FTSE 100 LIVE: Europe up, London hits all-time high as traders prices in summer interest rate cut
04/23/2024 15:38
The FTSE was up as analysts look to August for the Bank of England's first interest rate cut.
The FTSE 100 and European stocks tracked higher in early trade in London, as markets digest fresh data on UK public borrowing and look to manufacturing data later on. The FTSE was trading at record levels —as high as 8,076 points on Tuesday morning — heading past its previous high of 8,047 in February 2023.
The FTSE 100 (^FTSE) was up 0.6% in early trade — touching all-time highs as markets opened in London. The DAX (^GDAXI) in Germany rose 0.8% and the CAC (^FCHI) in Paris was 0.4% higher.

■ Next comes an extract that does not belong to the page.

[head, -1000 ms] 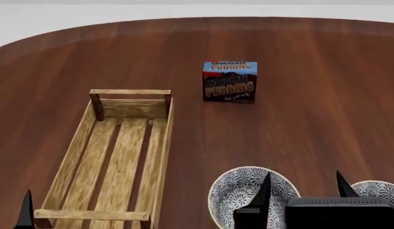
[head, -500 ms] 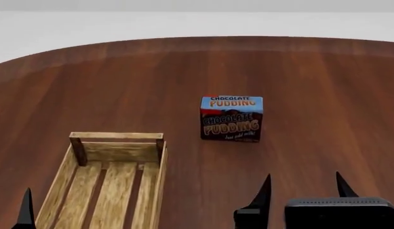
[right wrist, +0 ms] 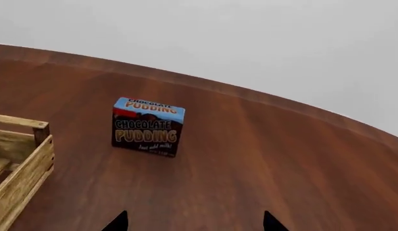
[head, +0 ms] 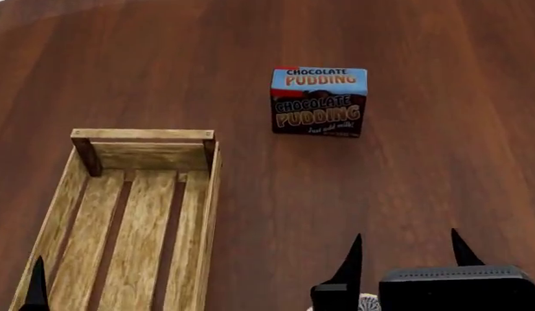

The positive sentiment came as analysts look to August for the Bank of England's first interest rate cut. Markets are now pricing in two base rate cuts by the end of the year.
The moves higher also came following fresh data from the Office for National Statistics, that show borrowing hit around £121bn in the financial year just ended — a decrease of £8bn on the previous year. Borrowing tracked £6.6bn higher than forecast by the Office for Budget Responsibility.
Spending rose about £58bn due to the bill for public services and benefits outstripping large reductions in interest payable and energy support scheme costs.
An increase in public debt could make it more difficult for the government to promise tax cuts as it heads into an election.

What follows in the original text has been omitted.